= Ana Pérez-Neira =

Spanish telecommunications engineer

Ana Isabel Pérez-Neira (born 1967) is a Spanish telecommunications engineer, a professor in the Signal Theory and Communication Department of the Polytechnic University of Catalonia, the former vice rector for research of the university, the director of the Centre Tecnológic de Telecomunicacions de Catalunya, and the coordinator of the European Space Agency Networks of Excellence on Satellite Communications. Her research concerns multibeam satellite communications, beamforming, and the signal processing needed in that application.

==Education and career==
Pérez-Neira was born in 1967 in Zaragoza. She studied electrical engineering, earning a bachelor's degree in 1989, and then a master's degree in 1991 at University Ramon Llull. She completed a Ph.D. in 1995 at the Polytechnic University of Catalonia, working there with Miguel Àngel Lagunas Hernández.

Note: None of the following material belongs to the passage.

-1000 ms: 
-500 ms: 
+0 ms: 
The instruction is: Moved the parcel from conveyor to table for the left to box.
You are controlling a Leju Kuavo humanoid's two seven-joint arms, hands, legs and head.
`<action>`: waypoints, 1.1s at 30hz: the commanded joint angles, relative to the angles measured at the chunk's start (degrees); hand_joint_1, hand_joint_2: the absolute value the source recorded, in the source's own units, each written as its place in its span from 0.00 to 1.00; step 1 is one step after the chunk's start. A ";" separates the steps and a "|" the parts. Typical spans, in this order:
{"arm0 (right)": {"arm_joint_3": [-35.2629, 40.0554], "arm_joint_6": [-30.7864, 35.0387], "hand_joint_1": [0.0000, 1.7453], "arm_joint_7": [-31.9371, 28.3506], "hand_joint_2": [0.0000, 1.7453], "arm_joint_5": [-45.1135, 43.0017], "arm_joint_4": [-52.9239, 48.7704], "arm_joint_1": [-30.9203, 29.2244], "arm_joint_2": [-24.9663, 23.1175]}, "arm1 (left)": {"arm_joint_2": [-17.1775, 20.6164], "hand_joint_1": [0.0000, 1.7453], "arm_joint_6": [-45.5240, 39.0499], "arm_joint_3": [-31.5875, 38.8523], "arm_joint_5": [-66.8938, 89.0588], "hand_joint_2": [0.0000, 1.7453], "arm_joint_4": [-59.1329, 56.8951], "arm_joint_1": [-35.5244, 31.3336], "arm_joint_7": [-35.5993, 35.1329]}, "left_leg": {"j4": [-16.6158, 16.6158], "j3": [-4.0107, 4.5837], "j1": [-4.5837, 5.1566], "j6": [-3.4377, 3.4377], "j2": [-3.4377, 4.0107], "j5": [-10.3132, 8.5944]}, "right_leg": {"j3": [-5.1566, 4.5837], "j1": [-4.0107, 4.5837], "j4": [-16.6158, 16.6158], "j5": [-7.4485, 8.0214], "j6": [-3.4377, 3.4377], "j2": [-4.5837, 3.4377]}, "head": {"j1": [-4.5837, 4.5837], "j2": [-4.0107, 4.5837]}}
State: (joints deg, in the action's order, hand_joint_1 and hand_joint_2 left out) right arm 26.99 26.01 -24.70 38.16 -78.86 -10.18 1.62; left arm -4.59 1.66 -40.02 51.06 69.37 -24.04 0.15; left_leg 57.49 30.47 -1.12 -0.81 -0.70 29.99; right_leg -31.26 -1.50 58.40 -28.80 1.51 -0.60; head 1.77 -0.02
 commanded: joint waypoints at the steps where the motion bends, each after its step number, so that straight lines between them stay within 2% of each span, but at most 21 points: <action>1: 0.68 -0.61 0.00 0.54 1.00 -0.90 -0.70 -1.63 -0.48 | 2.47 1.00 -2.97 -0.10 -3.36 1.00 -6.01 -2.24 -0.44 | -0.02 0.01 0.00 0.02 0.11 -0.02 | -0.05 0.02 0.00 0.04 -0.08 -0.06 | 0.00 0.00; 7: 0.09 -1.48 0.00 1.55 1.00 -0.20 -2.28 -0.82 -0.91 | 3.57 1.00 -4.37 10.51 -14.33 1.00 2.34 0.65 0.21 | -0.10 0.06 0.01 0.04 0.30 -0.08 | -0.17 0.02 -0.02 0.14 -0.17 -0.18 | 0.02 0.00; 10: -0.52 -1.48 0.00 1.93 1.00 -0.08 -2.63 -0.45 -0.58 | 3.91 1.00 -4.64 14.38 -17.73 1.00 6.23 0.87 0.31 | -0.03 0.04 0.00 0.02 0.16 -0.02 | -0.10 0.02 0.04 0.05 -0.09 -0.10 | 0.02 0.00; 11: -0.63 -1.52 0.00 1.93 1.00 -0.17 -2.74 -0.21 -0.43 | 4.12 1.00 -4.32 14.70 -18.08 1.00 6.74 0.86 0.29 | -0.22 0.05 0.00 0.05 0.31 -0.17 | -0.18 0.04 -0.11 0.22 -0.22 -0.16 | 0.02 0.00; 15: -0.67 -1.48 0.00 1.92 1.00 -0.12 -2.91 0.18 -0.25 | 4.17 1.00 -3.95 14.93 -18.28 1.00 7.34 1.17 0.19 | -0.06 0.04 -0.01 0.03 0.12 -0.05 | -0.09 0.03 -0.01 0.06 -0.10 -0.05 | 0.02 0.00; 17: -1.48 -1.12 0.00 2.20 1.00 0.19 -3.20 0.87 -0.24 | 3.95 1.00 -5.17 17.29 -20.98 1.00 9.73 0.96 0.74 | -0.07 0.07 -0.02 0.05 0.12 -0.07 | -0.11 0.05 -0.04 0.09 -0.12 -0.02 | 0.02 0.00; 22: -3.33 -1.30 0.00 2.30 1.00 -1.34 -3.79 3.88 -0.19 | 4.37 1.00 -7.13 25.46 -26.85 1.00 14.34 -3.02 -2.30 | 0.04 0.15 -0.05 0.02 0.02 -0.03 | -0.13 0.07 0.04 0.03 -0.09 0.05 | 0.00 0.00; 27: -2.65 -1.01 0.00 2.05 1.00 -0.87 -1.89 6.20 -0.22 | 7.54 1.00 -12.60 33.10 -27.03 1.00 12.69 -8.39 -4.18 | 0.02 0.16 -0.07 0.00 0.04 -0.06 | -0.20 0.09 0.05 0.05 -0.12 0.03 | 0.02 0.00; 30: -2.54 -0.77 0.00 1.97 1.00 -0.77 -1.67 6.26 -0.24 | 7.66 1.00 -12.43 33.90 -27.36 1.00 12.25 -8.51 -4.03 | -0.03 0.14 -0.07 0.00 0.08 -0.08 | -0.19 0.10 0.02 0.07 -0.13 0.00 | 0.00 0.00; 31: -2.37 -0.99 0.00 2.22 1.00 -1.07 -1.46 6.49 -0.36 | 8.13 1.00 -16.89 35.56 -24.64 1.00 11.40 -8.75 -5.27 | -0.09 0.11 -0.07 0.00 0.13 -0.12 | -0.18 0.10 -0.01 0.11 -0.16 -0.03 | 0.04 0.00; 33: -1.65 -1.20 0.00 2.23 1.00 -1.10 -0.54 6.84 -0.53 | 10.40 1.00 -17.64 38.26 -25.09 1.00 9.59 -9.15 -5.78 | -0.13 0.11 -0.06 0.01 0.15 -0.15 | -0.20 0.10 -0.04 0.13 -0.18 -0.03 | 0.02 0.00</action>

She was appointed as a full professor at the Polytechnic University of Catalonia in 2006, and served as vice rector for research from 2010 to 2014. She was appointed as director of the Centre Tecnológic de Telecomunicacions de Catalunya in 2021.

==Recognition==
Pérez-Neira was named an IEEE Fellow, in the 2020 class of fellows, "for contributions to signal processing for satellite communications and systems". She became a full member of the Royal Academy of Sciences and Arts of Barcelona in 2021. In 2022 she was named a EURASIP Fellow by the European Association for Signal Processing, "for her contributions to signal processing for satellite and wireless communication systems".